Car thefts are a major issue for law enforcement and security forces all over the world. Individual offenders and gangs are discovering new ways to commit felonies. Technology provides a lot of options to simplify our daily tasks, and they use all of them for bad habits. It’s like the CJ using cheats on that famous video game, but this time in real life. It turns identifying a stolen vehicle into a challenge.

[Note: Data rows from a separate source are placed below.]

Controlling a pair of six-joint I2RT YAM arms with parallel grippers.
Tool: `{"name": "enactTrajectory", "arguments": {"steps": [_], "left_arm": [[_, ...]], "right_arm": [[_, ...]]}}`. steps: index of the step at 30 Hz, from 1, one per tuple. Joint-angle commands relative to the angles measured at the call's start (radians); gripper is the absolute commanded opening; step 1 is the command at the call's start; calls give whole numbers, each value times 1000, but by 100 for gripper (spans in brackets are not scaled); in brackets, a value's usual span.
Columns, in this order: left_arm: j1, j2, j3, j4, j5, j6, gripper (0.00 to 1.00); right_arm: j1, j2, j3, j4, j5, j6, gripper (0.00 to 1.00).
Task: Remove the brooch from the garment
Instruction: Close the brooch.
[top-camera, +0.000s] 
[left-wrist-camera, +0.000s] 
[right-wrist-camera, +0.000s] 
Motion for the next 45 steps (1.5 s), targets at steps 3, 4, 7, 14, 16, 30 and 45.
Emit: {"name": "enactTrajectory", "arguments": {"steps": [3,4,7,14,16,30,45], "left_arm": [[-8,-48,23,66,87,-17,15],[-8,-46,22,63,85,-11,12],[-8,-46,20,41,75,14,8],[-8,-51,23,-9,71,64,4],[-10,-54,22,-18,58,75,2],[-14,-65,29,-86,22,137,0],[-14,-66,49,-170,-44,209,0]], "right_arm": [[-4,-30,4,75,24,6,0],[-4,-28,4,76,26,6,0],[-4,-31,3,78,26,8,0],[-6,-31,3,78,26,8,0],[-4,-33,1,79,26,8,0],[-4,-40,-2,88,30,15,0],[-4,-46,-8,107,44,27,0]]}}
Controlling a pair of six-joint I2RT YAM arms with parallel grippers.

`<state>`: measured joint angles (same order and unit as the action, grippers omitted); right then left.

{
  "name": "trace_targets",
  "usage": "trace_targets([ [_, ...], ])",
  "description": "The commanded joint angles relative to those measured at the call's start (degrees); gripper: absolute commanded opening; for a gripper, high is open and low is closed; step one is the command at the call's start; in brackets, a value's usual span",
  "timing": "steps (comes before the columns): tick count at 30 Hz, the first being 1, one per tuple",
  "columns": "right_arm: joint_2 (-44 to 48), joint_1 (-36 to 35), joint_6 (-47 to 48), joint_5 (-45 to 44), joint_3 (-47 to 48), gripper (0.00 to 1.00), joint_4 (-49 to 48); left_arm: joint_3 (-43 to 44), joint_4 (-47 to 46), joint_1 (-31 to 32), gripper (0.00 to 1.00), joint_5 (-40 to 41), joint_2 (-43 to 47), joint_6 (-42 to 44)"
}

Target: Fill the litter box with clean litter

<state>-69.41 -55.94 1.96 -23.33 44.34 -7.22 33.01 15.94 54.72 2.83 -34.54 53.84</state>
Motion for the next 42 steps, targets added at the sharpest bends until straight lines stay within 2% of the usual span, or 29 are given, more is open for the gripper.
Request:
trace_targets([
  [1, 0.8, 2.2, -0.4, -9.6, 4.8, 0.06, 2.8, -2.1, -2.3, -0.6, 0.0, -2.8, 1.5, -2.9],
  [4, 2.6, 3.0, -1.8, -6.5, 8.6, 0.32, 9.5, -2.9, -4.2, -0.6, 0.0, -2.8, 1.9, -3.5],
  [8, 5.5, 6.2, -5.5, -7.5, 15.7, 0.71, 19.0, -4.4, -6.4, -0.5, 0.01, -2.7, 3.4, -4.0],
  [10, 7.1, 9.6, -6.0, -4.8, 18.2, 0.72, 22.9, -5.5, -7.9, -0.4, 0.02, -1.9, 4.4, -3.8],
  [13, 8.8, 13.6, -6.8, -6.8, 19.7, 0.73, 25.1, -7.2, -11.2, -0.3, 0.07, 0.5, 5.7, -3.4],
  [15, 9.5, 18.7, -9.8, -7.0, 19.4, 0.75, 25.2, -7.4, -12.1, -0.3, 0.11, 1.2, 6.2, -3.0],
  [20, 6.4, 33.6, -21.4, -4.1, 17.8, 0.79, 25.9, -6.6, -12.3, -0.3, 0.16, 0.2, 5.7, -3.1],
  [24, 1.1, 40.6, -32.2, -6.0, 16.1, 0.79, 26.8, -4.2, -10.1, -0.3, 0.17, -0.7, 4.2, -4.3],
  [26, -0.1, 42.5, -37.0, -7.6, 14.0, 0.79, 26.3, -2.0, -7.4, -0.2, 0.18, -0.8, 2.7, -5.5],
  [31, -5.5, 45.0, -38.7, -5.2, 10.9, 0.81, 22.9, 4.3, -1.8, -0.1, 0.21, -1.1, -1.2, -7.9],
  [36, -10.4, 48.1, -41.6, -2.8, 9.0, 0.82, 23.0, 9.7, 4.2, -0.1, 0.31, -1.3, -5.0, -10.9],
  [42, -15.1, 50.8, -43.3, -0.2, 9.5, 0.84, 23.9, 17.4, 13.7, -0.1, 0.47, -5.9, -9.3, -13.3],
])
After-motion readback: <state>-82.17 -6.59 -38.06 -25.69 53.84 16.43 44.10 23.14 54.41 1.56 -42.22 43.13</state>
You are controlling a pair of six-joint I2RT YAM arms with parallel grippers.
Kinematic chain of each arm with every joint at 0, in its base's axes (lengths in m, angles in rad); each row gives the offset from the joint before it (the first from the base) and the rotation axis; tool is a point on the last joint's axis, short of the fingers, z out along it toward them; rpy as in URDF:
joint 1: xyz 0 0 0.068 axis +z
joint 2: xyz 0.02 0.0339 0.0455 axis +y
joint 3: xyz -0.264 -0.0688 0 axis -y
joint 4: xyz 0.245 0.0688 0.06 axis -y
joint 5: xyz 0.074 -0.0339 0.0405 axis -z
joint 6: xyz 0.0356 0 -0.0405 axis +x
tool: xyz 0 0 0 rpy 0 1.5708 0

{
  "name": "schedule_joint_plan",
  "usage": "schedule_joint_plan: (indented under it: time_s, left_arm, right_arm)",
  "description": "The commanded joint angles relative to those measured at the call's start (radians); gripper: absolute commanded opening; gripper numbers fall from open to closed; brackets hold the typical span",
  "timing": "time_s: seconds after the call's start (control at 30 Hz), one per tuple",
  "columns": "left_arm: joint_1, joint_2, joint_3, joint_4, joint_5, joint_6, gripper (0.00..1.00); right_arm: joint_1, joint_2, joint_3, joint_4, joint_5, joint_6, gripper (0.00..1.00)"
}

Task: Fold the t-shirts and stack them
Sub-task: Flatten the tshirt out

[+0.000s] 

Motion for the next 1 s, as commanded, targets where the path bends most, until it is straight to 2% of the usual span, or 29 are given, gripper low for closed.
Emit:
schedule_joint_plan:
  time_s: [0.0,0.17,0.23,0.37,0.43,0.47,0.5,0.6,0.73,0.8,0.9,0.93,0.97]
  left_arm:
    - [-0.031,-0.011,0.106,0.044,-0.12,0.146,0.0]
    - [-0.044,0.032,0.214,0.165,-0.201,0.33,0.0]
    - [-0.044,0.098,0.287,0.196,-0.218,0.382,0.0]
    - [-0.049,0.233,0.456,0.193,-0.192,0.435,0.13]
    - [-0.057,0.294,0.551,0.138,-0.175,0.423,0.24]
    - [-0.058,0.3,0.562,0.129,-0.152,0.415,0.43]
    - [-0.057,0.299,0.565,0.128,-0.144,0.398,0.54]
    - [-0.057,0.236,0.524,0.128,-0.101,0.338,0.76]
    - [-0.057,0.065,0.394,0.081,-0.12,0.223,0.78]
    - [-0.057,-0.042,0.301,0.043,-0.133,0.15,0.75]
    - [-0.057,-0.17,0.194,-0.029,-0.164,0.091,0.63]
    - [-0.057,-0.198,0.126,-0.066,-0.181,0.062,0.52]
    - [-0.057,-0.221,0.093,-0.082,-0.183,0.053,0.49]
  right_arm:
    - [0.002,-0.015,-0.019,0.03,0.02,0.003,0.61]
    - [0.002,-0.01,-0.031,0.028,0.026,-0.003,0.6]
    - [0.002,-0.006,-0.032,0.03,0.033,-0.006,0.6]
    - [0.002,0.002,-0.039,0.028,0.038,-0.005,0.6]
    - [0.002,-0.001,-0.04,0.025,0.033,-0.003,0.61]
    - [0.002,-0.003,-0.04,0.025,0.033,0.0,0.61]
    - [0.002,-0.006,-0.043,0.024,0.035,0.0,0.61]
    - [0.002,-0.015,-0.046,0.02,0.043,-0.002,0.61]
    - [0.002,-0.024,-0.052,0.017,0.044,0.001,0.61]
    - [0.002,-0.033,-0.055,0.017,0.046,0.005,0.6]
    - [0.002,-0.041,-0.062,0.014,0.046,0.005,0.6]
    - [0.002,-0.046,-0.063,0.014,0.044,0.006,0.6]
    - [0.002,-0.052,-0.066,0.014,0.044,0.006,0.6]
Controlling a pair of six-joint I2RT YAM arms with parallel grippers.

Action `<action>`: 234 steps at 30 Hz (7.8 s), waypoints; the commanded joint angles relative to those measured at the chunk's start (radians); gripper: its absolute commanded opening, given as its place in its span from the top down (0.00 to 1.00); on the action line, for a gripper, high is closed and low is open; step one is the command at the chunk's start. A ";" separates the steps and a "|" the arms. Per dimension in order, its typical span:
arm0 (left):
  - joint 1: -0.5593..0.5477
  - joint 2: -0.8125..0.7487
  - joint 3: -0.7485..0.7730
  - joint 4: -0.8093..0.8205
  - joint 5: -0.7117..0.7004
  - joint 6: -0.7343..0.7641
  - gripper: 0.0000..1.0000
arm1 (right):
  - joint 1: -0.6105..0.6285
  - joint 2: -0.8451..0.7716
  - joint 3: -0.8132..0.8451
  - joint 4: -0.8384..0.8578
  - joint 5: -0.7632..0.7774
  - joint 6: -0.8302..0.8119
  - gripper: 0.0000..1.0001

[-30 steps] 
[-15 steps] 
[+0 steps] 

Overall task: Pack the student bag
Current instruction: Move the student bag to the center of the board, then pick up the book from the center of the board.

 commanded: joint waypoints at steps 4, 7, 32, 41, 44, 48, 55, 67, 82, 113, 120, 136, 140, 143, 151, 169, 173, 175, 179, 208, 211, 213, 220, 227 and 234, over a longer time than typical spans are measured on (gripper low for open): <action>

Identify Stolen Vehicles Using A VIN Number API

On the other hand, criminal investigations are becoming more outdated each day. But one of the US police corps recently published a big step for public safety: license plate recognition. Through “specially designed cameras”, they can rapidly capture an image of a vehicle, and turn the license plate characters into text, using optical character recognition (OCR). 

That computer based system is old now. OCR has been used globally for years. What should police officers do after that? Go ask every neighbor around if they remember the plate number? Will they manually inspect and analyze tons of paper files to find the same code?

A new era started in 1981

License plates are one of the keys to fighting crime organizations, but they’re not enough. When the Police is alerted that a vehicle is wanted, stolen, or of interest to law enforcement, an operator should revise if it is indeed stolen. The license plate indicates to whom the car belongs, but it doesn’t compile all the car’s history. That’s why the US government implemented a new string of letters and numbers.

The Vehicle Identification Number (VIN) is an extended and unified code to help security forces scrape information of every vehicle on the road. The government standardized it in 1981, just like some other countries. Therefore, once someone detects a license plate, they can also capture associated data from its VIN.

Identify Stolen Vehicles Using A VIN Number API

Technically, there are six sections of the code. On the first three digits, the operator will be able to identify what car is it. Most precisely, in which region of what country they made it. Then, it is possible to describe the vehicle with five more figures. The model, the body type -car, truck, ATV, motorcycle-, the restraint system, engine and transmission codes. There’s a number set in the middle to detect fraud. It only exists there as a check factor and is based on a mathematical formula created by the U.S. Department of Transportation. Last but not least, the vehicle identification, composed by six digits. It makes unique the car, van, truck or whatever vehicle it is, since the line of assembly in the manufacturing plant.

Now, Police officers from Kentucky, Iowa, California, Montana or Hawaii should be able to scratch the Vehicle Identification Number. That’s a step closer to knowing whether it is a stolen vehicle or not. But there’s no way they can do it without accessing to an online system.

The solution: is it a stolen vehicle?

Luckily, APIs exist. Decoding license plates is not the only application these modern tools have. They go from gadgets to get the most updated celebrities’ biographies, to image generators for social media. The automotive industry, gatekeepers from many offices, and other companies have been using programming instruments to help users decode license plates. So if you need to identify a stolen vehicle in the United States, you can do it with the Get Vin From License Plate API.

Identify Stolen Vehicles Using A VIN Number API

It is originally meant to be used by the police, but this particular API is accessible for anyone who enters the Zyla Labs Hub. After signing up, the user will get the registration codes to use the endpoint and a simple guide to finish the task.